Adjusted EBITDA--which Ply Gem defines as net income or loss plus interest expense (net of interest income), provisions for or benefits from income taxes, depreciation and amortization, non-cash foreign currency gain/loss, goodwill impairment charges, customer inventory buybacks, and restructuring and integration costs--were virtually unchanged in the second quarter at $41.5 million vs. $41.2 million in April through June 2008.

In a conference call with analysts, Ply Gem said its gross profit margin improved to 24.1% in the quarter from 20.8% a year earlier. It also said it believes it has gained market share from competitors. In siding, Ply Germ said its second-quarter sales by units fell 14.8% from 2Q08 while the industry was down 26.8%; in windows for new homes, Ply Gem's shipments fell 27% vs. what it said was an industry decline of 37%; and in the repair and remodeling windows segment, Ply Gem was down 5% while the industry had dropped 13% to 15%.

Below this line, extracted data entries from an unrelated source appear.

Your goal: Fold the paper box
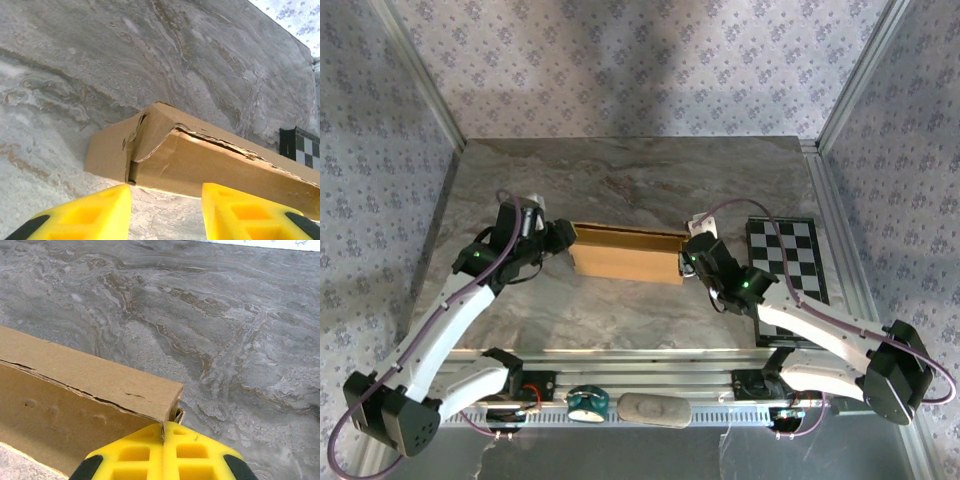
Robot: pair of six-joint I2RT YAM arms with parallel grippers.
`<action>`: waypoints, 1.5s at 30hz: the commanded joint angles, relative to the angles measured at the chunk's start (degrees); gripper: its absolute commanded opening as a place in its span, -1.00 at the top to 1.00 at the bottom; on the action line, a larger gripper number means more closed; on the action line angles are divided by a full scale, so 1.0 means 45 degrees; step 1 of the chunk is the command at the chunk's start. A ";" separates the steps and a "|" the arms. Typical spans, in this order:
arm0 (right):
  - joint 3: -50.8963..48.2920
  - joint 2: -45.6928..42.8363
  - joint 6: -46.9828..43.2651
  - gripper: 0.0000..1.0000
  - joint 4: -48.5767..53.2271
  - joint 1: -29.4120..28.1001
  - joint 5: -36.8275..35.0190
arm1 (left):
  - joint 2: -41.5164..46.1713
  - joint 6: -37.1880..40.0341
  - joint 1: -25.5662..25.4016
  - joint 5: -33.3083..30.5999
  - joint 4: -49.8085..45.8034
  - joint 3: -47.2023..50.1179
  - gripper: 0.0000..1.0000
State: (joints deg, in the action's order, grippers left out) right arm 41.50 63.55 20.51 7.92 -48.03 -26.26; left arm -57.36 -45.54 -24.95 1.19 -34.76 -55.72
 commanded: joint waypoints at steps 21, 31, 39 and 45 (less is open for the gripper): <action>-0.0051 0.0409 -0.0291 1.00 0.1386 -0.0075 0.0191 | -0.4176 -1.0538 0.0506 0.1588 -0.4672 -0.4474 -0.41; -0.0041 0.0407 -0.0379 1.00 0.1401 0.0072 0.0340 | -0.3921 -1.1769 0.0528 0.1288 -0.3524 -0.4154 -0.56; 0.0016 0.0409 -0.0447 1.00 0.1377 0.0159 0.0426 | -0.4225 -1.2067 0.0486 0.1729 -0.2040 -0.2794 -0.56; -0.0016 0.0409 -0.0404 1.00 0.1357 0.0178 0.0465 | -0.3963 -1.2204 0.0438 0.1503 -0.1226 -0.1647 -0.31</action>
State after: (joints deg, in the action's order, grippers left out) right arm 41.78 64.18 19.62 7.90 -47.48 -25.91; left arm -76.14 -99.79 -22.57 8.16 -41.43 -65.34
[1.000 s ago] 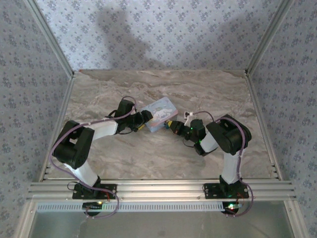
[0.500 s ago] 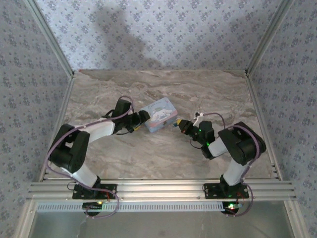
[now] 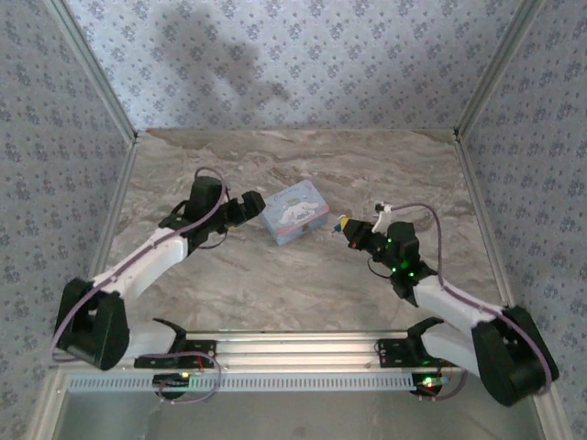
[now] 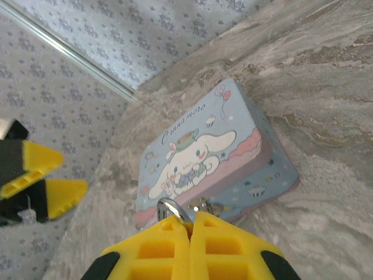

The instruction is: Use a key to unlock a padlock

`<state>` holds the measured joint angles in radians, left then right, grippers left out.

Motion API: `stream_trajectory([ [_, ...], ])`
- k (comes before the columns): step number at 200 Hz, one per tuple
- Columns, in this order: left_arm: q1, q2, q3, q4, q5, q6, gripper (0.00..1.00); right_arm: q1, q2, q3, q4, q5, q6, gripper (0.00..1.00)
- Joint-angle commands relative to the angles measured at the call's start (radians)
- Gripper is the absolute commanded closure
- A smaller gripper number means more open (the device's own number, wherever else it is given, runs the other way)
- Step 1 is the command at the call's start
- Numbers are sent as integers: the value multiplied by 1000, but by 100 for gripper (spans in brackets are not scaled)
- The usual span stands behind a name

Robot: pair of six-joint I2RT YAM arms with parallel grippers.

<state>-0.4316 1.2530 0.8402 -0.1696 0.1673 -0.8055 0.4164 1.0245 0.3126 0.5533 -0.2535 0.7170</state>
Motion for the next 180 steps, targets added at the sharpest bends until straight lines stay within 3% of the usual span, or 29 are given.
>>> stream_trajectory([
  [1, 7, -92, -50, -54, -69, 76, 4, -2, -113, 50, -323, -29, -66, 100],
  [31, 4, -211, -122, -49, -89, 108, 4, 9, -215, 93, -587, -58, -54, 100],
  [71, 4, -329, -223, -43, -125, 95, 4, 61, -238, 120, -795, -72, -57, 100],
  [108, 6, -360, -245, -70, -142, 98, 4, 130, -170, 99, -814, -45, -72, 100],
  [180, 5, -361, -241, -81, -147, 96, 4, 232, 126, 154, -737, -32, -120, 99],
])
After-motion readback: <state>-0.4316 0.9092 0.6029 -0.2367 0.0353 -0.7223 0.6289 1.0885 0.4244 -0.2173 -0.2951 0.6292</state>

On windows, company officials said they think one reason why they believe Ply Gem's share widened was because the company has been selected by a "national player" that recently cut sharply the number of brands it stocks. That appears to be a reference to ProBuild.

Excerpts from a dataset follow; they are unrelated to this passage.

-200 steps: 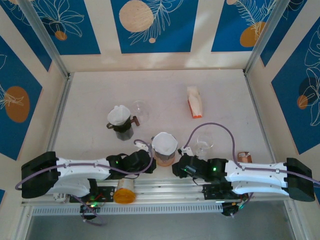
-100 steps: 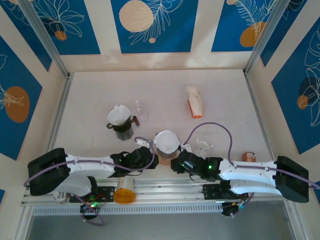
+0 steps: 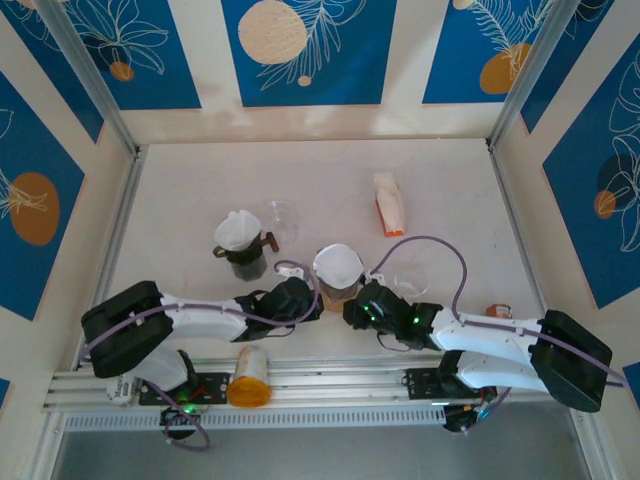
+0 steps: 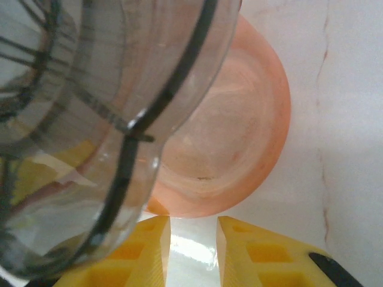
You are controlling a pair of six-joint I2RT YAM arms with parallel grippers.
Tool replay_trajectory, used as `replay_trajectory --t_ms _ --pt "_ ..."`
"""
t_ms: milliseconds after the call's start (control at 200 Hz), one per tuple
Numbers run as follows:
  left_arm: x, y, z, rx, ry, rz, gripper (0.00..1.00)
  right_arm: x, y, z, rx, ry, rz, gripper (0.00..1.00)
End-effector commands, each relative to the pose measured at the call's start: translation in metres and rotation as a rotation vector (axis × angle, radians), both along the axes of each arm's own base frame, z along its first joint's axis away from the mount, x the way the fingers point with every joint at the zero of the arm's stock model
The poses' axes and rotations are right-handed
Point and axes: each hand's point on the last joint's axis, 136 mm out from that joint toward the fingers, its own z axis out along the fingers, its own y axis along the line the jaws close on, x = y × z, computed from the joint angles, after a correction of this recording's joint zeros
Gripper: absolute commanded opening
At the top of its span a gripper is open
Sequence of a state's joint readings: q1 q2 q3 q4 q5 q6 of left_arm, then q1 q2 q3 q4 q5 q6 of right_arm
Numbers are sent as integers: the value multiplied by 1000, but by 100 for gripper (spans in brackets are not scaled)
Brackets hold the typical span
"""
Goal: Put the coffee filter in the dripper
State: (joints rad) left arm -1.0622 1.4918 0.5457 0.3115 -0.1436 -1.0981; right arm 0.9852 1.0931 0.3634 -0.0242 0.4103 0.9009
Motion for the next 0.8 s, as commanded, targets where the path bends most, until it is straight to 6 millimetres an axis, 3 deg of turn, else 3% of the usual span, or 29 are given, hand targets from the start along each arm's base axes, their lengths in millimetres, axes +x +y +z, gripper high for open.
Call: replay_trajectory --t_ms 0,795 --pt "9 -13 7 -24 -3 -24 0 17 13 20 55 -45 21 28" --pt "93 -26 11 5 -31 66 0 102 5 25 89 -44 -80 28"
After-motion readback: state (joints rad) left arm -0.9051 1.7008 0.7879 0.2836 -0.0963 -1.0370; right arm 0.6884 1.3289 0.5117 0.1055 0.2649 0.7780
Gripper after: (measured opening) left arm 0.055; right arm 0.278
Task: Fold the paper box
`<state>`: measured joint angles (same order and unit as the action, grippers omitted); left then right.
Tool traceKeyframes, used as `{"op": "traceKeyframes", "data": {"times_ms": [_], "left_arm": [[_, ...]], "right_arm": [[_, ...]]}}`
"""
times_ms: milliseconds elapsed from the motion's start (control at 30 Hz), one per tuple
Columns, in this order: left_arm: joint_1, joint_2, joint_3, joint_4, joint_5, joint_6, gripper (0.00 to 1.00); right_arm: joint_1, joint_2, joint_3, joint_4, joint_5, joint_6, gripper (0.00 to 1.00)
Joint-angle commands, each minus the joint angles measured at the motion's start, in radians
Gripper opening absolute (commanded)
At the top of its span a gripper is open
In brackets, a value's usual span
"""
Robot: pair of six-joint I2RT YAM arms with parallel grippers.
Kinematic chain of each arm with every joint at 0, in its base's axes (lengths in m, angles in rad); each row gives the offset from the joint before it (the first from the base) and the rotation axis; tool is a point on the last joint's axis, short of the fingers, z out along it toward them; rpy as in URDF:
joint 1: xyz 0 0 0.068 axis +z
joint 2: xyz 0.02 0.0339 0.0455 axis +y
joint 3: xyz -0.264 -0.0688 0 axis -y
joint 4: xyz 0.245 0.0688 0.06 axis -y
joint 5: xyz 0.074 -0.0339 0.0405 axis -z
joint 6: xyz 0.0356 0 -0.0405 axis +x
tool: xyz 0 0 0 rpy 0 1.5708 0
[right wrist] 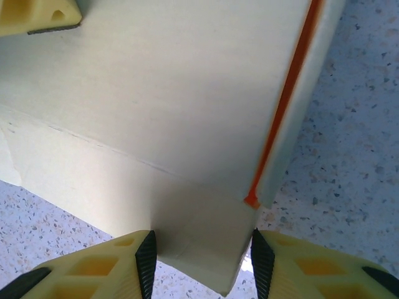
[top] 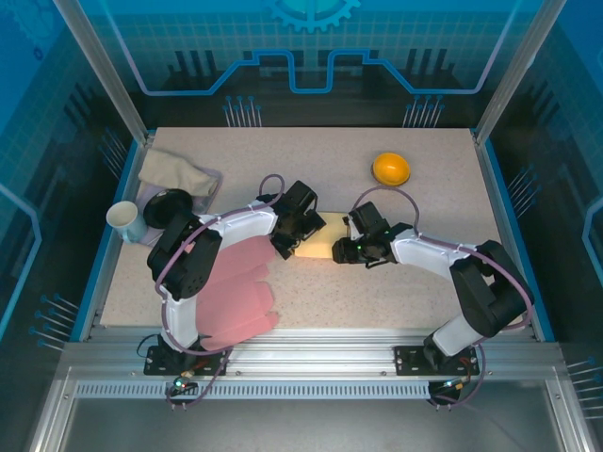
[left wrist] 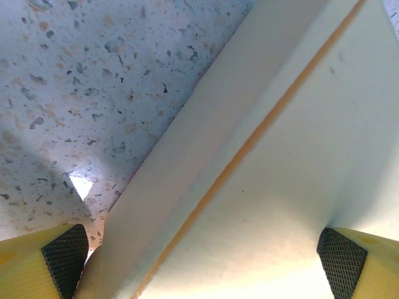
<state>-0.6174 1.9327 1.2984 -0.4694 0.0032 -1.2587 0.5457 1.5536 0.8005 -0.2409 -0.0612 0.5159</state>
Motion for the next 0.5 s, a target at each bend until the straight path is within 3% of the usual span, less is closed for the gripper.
{"op": "traceKeyframes", "data": {"times_ms": [0,467], "left_arm": [[0.008,0.009,-0.023,-0.095,-0.047,0.004,0.99],[0.010,0.014,-0.027,-0.100,-0.055,0.007,0.99]], "right_arm": [[0.018,0.015,-0.036,0.054,0.002,-0.035,0.46],[0.020,-0.002,-0.033,0.089,-0.038,-0.124,0.42]]}}
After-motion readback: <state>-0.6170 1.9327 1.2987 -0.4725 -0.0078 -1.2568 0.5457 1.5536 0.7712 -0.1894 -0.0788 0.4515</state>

"Despite the fact that single family housing starts were down 51.6% and 36.2% in the first and second quarters of 2009, respectively, Ply Gem demonstrated an improvement in our second quarter adjusted EBITDA compared to last year," Gary Robinette, president and CEO of the Cary, N.C.-based company, said in a statement. "Our adjusted EBITDA performance is a direct result of our continued focus on taking profitable market share and managing our overall cost structure which includes the actions that we have taken to realign our capacity during this historic housing slump."

Selling, general and administrative expenses were cut by 15.4% in the second quarter from the year before to total $36 million. In addition, the company had $93.7 million worth of inventory as of July 4 vs. $123.4 million the year before.

"We will continue to realign our cost structure as necessary for current and future market demand. At the same time, we are focused on maximizing cash flow and outperforming the market place in all business units, allowing us to emerge stronger when the housing market recovers," Robinette's statement said. Later, speaking to analysts, he said the trend so far this quarter has been consistent with the company's performance in the second quarter.

Ply Gem manufacturers residential exterior building products, including windows, doors, siding and accessories, stone veneer, fencing, and rail brands.

Ply Gem also announced during the analysts' call that it will restate its first-quarter earnings report to correct an error regarding its reporting of a benefit for income taxes. That change won't affect the company's adjusted EBITDA but it will add $7.1 million to the bottom line in the quarter, the company said.